Richard Wayne Penniman

09 Jun

The one. The only. The incomparable Georgia Peach.


The genesis of Rock & Roll really started with Little Richard’s Tutti Frutti in 1955. While LR is primarily recognized today for his flamboyant style and great “isms”, he WAS the originator. Born in 1932 in Macon, Georgia, Richard was one of 12 children and heavily influenced by the gospel music of his rich church life. As a child, his favorite artists were Mahalia Jackson and Sister Rosetta Thorpe. He sang with his family as The Penniman Singers, touring local churches and revivals. He joined Thorpe onstage in Macon at the age of 13, in 1945 after she heard him singing before the concert. As a teenager, his piano playing was greatly shaped by a traveling musician named Esquerita, who apparently influenced his persona, as well. He left home at 15 to dance in Sugarfoot Sam’s Minstrel Show.

In 1951, at 18, Richard won a talent contest in Atlanta and was awarded a recording contract with Peacock Records. However, in 1952, his father was murdered causing him to return to Macon. There, he played the Tick Tock Club at night and washed dishes at the Greyhound Bus Station during the day. At the Tick Tock, he came to the attention of Bill Wright, a New Orleans blues singer. In 1955, he sent a demo tape to Specialty Records who put him in the hands of Bumps Blackwell, the man that had mentored Ray Charles and Quincy Jones. During a break at one of the recording sessions, Little Richard banged around the piano, playing Tutti Frutti with slightly more risque’ lyrics. The producer immediately put down the track and Tutti Frutti became LR’s first hit and Rock & Roll’s initial template.

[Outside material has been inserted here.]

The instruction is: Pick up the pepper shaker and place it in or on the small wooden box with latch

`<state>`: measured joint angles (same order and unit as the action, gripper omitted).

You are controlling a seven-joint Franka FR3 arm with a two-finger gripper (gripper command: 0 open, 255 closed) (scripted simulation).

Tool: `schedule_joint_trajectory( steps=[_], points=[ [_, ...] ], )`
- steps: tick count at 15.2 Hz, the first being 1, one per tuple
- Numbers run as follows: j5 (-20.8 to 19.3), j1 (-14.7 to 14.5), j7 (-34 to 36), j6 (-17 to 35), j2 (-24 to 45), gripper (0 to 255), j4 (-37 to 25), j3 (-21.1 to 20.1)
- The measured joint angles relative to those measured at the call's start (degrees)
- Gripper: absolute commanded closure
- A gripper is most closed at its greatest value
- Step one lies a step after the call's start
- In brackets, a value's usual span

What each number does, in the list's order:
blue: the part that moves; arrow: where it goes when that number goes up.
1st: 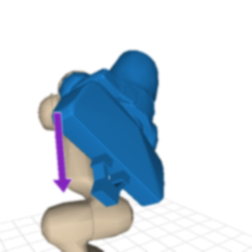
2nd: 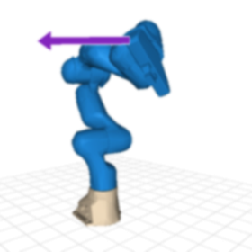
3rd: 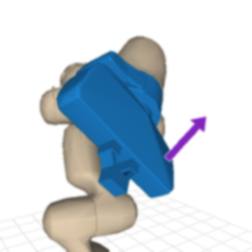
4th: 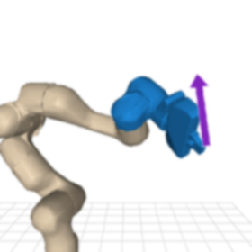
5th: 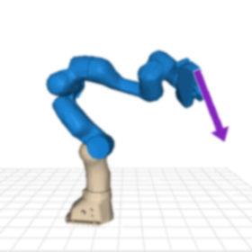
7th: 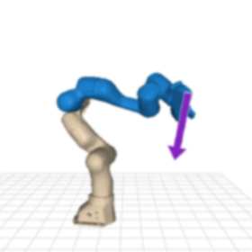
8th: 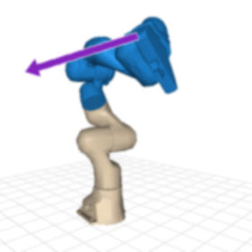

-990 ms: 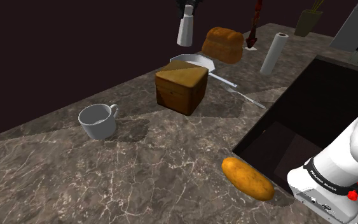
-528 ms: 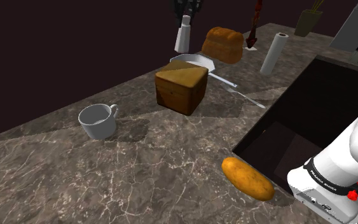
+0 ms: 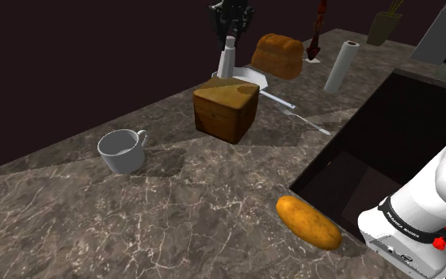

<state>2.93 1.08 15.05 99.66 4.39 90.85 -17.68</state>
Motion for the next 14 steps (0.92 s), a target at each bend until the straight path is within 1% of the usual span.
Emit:
schedule_joint_trajectory(
  steps=[3, 6, 12, 13, 14],
  points=[
    [0.21, 0.10, -0.30, 2.65, -0.56, 255, 3.20, 0.06],
    [0.20, 0.10, -0.43, 4.70, -0.42, 255, 5.13, 0.07],
    [0.28, 0.13, -0.52, 5.26, -0.63, 255, 5.85, 0.08],
    [0.28, 0.13, -0.52, 5.27, -0.63, 0, 5.86, 0.08],
    [0.28, 0.13, -0.52, 5.27, -0.63, 0, 5.86, 0.08]
  ],
)
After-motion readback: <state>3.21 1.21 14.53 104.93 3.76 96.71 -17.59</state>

The up-beat tempo created a different sound than the traditional slow burn of rhythm & blues. It was fast. It was fun. And, it was LOVED. LR understood that this was show business. You need to be noticed and talked about and boy did he give them something to talk about.

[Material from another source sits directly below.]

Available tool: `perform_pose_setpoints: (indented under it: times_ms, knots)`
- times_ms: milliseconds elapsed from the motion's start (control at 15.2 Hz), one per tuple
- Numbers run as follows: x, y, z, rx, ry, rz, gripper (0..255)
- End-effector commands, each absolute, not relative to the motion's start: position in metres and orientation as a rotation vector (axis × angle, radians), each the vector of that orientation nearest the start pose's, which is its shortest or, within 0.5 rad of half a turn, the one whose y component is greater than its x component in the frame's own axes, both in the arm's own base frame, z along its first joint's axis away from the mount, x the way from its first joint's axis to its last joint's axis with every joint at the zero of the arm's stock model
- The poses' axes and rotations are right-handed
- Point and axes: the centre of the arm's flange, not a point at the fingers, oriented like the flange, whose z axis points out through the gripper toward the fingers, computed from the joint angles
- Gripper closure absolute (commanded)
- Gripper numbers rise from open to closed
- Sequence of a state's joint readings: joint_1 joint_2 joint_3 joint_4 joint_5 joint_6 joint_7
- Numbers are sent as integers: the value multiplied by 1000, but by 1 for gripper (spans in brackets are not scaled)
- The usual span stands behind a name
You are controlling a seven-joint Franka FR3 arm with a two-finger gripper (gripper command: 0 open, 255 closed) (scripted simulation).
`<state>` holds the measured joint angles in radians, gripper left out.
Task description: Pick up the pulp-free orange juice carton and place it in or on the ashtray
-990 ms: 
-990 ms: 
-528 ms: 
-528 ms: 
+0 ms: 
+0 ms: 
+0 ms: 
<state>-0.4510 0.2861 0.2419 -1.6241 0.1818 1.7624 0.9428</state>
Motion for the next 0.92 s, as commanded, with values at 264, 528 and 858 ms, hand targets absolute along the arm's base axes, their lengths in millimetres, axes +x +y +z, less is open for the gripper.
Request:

From 1955 to 1957, Little Richard ruled.

Rip it Up

Lucille (check out the band’s dance moves….to been seen later by James Brown and numerous Motown acts — as well as The Blues Brothers)

Ready Teddy

Slippin’ and Slidin’ (on John Lennon’s Jukebox)

Jenny, Jenny

In 1957, on tour in Australia, LR had a vision of his own damnation and a close call on a plane. He promptly quit music and began to study to be a preacher. He would go in and out of show business over the next two decades, kick a drug habit, survive a major car crash and finally settle into his role as an icon and ambassador of Rock & Roll, showcasing his enormous talent and personality. In 1993, he was one of the first artists inducted into the Rock & Roll Hall of Fame and recently served as a judge on Celebrity Duets, where he has become endeared to a whole new generation.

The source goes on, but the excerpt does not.